- **Your goal**:
Please copy each line below that contains the word "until".

- **Records to use**:
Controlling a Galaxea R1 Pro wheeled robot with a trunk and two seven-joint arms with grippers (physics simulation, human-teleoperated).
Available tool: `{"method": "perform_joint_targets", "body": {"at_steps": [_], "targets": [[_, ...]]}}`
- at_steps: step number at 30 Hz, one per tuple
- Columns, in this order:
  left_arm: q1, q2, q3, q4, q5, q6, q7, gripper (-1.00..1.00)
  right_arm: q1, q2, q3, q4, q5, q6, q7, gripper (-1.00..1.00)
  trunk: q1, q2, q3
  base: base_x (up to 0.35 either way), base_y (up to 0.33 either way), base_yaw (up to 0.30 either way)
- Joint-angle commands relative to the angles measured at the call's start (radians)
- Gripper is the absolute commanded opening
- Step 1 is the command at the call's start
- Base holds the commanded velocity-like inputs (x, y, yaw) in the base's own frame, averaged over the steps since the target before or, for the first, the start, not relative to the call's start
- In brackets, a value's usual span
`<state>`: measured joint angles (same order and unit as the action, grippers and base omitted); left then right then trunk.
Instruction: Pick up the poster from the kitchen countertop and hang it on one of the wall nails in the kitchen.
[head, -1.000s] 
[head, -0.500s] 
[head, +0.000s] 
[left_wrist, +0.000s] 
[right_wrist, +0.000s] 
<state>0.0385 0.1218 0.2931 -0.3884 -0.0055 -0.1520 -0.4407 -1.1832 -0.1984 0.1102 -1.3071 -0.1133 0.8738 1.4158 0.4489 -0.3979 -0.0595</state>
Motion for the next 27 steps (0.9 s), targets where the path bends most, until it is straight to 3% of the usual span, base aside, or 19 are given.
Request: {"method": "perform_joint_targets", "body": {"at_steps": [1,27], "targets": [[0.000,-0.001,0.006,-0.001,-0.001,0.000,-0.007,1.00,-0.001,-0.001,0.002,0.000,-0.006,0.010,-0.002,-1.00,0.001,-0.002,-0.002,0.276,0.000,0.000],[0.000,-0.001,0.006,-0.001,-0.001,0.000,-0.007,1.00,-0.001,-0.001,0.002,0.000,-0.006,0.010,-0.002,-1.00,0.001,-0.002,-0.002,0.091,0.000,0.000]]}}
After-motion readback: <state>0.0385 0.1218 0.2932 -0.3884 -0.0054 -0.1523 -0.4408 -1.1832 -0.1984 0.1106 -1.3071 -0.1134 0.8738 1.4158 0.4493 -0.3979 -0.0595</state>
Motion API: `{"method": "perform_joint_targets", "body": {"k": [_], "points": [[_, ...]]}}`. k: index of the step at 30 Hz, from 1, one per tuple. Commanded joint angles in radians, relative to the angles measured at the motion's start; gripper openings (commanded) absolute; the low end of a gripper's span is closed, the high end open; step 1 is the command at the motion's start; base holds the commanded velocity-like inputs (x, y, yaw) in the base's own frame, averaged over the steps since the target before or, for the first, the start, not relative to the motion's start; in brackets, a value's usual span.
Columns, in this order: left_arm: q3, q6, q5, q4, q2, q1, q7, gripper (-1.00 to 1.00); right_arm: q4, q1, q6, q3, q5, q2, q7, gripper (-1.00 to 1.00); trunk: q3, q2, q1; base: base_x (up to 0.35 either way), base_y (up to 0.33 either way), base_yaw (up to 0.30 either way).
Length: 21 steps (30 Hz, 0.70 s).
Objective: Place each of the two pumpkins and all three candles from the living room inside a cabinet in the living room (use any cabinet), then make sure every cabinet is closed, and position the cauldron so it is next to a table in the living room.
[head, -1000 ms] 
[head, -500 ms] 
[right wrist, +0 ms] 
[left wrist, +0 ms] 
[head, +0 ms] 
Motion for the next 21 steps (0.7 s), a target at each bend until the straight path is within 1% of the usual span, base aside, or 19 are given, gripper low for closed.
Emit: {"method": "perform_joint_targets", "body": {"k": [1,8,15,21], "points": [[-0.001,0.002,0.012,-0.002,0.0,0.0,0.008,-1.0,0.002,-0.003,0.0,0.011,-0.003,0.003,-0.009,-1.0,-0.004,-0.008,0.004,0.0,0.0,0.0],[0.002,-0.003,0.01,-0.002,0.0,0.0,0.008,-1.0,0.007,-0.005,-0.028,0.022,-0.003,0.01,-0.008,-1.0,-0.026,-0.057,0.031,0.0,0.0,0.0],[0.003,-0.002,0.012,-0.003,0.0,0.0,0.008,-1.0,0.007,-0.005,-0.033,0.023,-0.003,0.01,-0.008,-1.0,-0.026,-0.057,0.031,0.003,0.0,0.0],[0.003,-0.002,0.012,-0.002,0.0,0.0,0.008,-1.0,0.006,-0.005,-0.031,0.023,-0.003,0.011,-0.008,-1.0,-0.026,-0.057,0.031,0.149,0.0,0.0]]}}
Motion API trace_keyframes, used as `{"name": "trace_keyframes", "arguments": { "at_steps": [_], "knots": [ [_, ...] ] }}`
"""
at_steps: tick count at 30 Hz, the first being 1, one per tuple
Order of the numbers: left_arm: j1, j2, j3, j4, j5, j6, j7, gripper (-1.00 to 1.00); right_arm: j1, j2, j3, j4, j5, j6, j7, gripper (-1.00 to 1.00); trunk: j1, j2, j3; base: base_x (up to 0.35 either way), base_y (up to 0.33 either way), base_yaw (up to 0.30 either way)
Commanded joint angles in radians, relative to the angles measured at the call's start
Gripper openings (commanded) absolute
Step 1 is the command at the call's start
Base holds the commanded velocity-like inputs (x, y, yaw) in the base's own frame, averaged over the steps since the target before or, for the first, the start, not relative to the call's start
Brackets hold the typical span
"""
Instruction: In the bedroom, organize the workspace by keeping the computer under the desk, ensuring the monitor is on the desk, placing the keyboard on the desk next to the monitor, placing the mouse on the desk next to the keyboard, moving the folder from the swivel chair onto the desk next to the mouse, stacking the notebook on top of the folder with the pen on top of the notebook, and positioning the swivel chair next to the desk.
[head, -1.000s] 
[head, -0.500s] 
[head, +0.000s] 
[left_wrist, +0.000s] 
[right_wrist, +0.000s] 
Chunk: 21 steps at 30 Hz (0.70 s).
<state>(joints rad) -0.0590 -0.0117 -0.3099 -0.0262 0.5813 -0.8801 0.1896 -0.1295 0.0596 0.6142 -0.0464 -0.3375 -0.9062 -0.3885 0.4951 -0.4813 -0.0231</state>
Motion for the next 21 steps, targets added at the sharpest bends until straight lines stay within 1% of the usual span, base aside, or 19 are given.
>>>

- **Result**:
Motion for the next 27 steps (0.9 s), targets where the path bends most, until it is straight to 3% of the usual span, base aside, or 19 are given.
Motion for the next 21 steps (0.7 s), a target at each bend until the straight path is within 1% of the usual span, base aside, or 19 are given, gripper low for closed.
Motion for the next 21 steps, targets added at the sharpest bends until straight lines stay within 1% of the usual span, base aside, or 19 are given.

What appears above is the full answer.